É um contraste de espírito que se harmoniza com o contraste de paisagens. O Nordeste úmido, verde, fértil e sumarento da Zona da Mata fica a poucas horas do Nordeste árido, seco e espinhento do Sertão.

Se alguém se vira para um lado, percebe planuras sem fim, chapadas horizontais a perder de vista, cobertas de vegetação rasteira e rala. Mas... basta um movimento da cabeça, e do lado oposto se erguem os paredões pedregosos da serra, seus imensos rochedos pontiagudos apontados para o céu, como torres de castelo.

Uma das muitas paisagens naturais do Nordeste - Getty Images/iStockphoto - Getty Images/iStockphoto
Uma das muitas paisagens naturais do Nordeste
Imagem: Getty Images/iStockphoto

E de castelos e desertos está cheia a memória dos folhetos de cordel contando histórias de reis cruéis e escravos valentes, de vaqueiros corajosos capazes de enfrentar um boi mal-assombrado e de donzelas estudiosas capazes de derrotar diante da corte a sabedoria de um conselho de anciãos.

Distante dos centros de poder e de decisão, o nordestino miúdo se engrandece ao encontrar um equilíbrio de sobrevivência no meio da Natureza e da História. Ele sabe que tem pouco poder sobre ambas, e aprende, com olho atento e espírito teimoso, a encontrar caminhos, a descobrir soluções, a amortecer os golpes mais perigosos, a sobreviver. Olha de longe, vê o formato de uma nuvem, adivinha o vento que a moldou. Escuta de longe o mugido de uma rês e sabe se ela está fugindo ou está voltando. Lê as estrelas, canta para elas, para que elas não o esqueçam.

Estátua do Barão de Rio Branco, em Recife, Pernambuco - Getty Images - Getty Images
Estátua do Barão de Rio Branco, em Recife, Pernambuco
Imagem: Getty Images

A aridez e a exuberância da Natureza se alternam do mesmo modo que em sua vida se alternam a catástrofe e a festa. Ele convive com ambas, aprende com ambas, cresce e se fortalece com ambas.

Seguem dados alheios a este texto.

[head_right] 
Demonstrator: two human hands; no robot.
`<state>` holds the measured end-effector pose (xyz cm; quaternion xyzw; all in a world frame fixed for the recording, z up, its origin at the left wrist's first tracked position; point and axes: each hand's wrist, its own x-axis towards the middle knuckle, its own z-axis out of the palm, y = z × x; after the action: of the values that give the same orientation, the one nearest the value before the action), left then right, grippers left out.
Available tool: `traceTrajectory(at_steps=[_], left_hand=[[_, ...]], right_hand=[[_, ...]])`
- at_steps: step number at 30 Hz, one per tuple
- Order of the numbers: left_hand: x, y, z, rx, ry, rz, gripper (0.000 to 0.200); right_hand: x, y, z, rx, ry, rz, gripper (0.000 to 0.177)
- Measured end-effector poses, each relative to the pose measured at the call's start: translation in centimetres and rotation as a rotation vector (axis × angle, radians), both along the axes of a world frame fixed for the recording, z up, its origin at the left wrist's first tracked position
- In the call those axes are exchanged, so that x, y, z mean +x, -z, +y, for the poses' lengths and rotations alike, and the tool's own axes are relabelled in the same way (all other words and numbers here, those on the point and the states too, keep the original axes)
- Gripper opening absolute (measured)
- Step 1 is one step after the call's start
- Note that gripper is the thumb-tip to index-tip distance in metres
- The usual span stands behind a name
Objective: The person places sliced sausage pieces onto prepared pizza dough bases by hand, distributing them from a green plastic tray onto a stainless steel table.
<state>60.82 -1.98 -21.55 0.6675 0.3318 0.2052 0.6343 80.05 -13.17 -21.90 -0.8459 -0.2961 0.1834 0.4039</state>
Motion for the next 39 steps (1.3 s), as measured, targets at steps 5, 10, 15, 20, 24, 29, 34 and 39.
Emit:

Hoje, o passado remoto do Nordeste encontra o futuro mais recente. A modernidade o invadiu do litoral para o interior. Na beira das rodovias, onde antigamente as barraquinhas vendiam frutas, hoje se vendem, além de frutas, mil capas de celular, DVDs piratas, pen-drives de forró. As duas pontas do Tempo se tocaram e estão produzindo um abalo, um balanço, uma sacudida nos costumes e nas maneiras de ser.

Entre o antigo e o novíssimo: João Pessoa, Paraíba - Getty Images - Getty Images
Entre o antigo e o novíssimo: João Pessoa, Paraíba
Imagem: Getty Images

O olho prestador de atenção registra tudo. Os nordestinos mais conservadores olham com desconfiança esses novos costumes, o wi-fi, a Internet, o celular onipresente. Mas é a mesma desconfiança com que seus avós olharam o jornal, o rádio, o cinema. E o Nordeste engoliu tudo isso.

Viajar hoje pelo Nordeste é encontrar o antigo e o novíssimo, a natureza e a tecnologia, as formas tradicionais de ver e de pensar adotando uma nova linguagem, um novo jargão. E adotando também uma maneira mais arguta e mais esperta de prestar atenção ao mundo, porque quanto mais o tempo passa mais o mundo começa a prestar atenção ao Nordeste.